* **Task item**: Please repeat the data exactly. Any picture in it stays out.
<<<<
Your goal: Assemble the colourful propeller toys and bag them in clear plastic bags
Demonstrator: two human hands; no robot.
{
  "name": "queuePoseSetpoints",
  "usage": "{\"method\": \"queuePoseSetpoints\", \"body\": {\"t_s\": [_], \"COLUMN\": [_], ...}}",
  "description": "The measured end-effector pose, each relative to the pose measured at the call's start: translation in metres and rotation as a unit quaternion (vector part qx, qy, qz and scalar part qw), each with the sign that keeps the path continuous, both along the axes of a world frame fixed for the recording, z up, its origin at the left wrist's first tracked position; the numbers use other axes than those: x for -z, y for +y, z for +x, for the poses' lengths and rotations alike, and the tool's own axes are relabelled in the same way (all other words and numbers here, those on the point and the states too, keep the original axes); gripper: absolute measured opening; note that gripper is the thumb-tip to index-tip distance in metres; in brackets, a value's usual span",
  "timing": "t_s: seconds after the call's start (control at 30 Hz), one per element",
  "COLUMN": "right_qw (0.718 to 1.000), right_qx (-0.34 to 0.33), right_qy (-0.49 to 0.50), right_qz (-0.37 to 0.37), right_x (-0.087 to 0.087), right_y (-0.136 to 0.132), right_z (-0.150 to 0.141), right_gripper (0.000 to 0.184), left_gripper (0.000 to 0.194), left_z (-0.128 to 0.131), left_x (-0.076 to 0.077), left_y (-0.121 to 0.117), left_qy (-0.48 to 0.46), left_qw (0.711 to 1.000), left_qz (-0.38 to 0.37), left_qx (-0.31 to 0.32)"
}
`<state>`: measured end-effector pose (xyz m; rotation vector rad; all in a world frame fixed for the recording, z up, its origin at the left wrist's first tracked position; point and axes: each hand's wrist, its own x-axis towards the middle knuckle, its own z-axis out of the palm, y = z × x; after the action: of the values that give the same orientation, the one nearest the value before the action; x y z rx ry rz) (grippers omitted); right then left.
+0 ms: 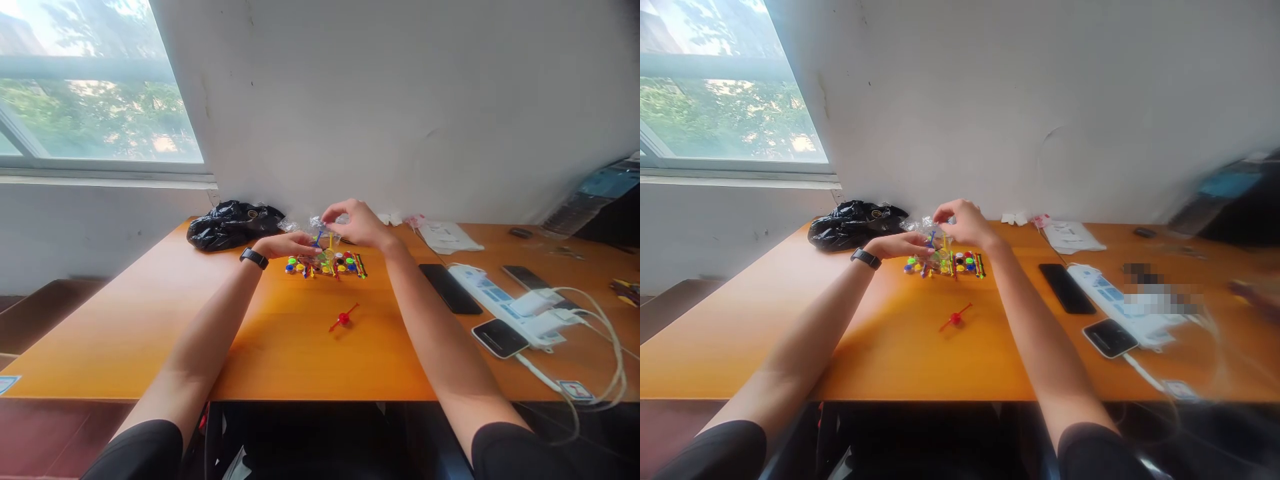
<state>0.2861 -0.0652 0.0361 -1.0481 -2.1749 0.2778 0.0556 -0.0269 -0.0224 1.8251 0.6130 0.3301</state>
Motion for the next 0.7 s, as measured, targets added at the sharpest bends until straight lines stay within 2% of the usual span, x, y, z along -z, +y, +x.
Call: {"method": "queuePoseSetpoints", "body": {"t_s": [0.2, 0.4, 0.57, 0.7], "right_qw": [0.999, 0.993, 0.997, 0.997], "right_qx": [0.025, -0.066, -0.030, -0.033], "right_qy": [-0.024, -0.090, -0.054, -0.022], "right_qz": [0.035, -0.036, -0.051, -0.060], "right_x": [-0.011, -0.007, 0.001, 0.000], "right_y": [-0.002, -0.003, 0.002, 0.006], "right_z": [0.015, 0.020, 0.017, 0.020], "right_gripper": [0.021, 0.019, 0.016, 0.012], "left_gripper": [0.052, 0.046, 0.043, 0.044], "left_z": [0.000, 0.001, 0.000, 0.000], "left_x": [0.004, 0.001, 0.001, 0.005], "left_y": [0.002, -0.001, -0.001, 0.001], "left_qy": [-0.020, -0.012, 0.028, 0.000], "left_qw": [0.999, 0.999, 0.999, 0.999], "left_qz": [-0.041, -0.035, -0.018, -0.032], "left_qx": [-0.015, 0.000, 0.010, -0.016]}}
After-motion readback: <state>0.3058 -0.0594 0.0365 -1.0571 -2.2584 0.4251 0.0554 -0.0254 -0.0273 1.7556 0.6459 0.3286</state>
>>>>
* **Solution to this problem**:
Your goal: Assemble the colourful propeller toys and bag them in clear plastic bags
Demonstrator: two human hands; no robot.
{
  "name": "queuePoseSetpoints",
  "usage": "{\"method\": \"queuePoseSetpoints\", \"body\": {\"t_s\": [_], \"COLUMN\": [_], ...}}",
  "description": "The measured end-effector pose, each relative to the pose measured at the call's start: translation in metres and rotation as a unit quaternion (vector part qx, qy, qz and scalar part qw), each with the sign that keeps the path continuous, both along the axes of a world frame fixed for the recording, z up, its origin at the left wrist's first tracked position; the numbers use other axes than those: x for -z, y for +y, z for +x, for the poses' lengths and rotations alike, and the tool's own axes are relabelled in the same way (all other words and numbers here, those on the point and the states too, keep the original axes); gripper: absolute measured opening; note that gripper is the thumb-tip to index-tip distance in metres; in brackets, a value's usual span",
  "timing": "t_s: seconds after the call's start (control at 30 Hz), one per element",
  "COLUMN": "right_qw (0.718 to 1.000), right_qx (-0.34 to 0.33), right_qy (-0.49 to 0.50), right_qz (-0.37 to 0.37), right_x (-0.087 to 0.087), right_y (-0.136 to 0.132), right_z (-0.150 to 0.141), right_gripper (0.000 to 0.184), left_gripper (0.000 to 0.194), left_z (-0.128 to 0.131), left_x (-0.076 to 0.077), left_y (-0.121 to 0.117), left_qy (-0.48 to 0.46), left_qw (0.711 to 1.000), left_qz (-0.38 to 0.37), left_qx (-0.31 to 0.32)"
}
`<state>`: measured end-effector pose (xyz m; rotation vector rad; all in a world frame fixed for the recording, z up, its origin at the left wrist's first tracked position; point and axes: each hand's wrist, its own x-axis towards the middle knuckle, its own z-axis out of the palm, y = z × x; after the action: of the values that give the same orientation, the one nearest the value before the action; x y z rx ry rz) (grippers omitted); right then left.
+0 ms: 
<state>0.2861 -0.0652 0.0361 -1.0481 -2.1749 0.2778 0.0556 -0.0269 -0.0224 1.8251 0.6130 0.3301</state>
Motion for the next 0.7 s, as measured, targets added at the sharpest bends until straight lines stay within 2% of the usual span, x, y, z along -z, +y, +x.
Call: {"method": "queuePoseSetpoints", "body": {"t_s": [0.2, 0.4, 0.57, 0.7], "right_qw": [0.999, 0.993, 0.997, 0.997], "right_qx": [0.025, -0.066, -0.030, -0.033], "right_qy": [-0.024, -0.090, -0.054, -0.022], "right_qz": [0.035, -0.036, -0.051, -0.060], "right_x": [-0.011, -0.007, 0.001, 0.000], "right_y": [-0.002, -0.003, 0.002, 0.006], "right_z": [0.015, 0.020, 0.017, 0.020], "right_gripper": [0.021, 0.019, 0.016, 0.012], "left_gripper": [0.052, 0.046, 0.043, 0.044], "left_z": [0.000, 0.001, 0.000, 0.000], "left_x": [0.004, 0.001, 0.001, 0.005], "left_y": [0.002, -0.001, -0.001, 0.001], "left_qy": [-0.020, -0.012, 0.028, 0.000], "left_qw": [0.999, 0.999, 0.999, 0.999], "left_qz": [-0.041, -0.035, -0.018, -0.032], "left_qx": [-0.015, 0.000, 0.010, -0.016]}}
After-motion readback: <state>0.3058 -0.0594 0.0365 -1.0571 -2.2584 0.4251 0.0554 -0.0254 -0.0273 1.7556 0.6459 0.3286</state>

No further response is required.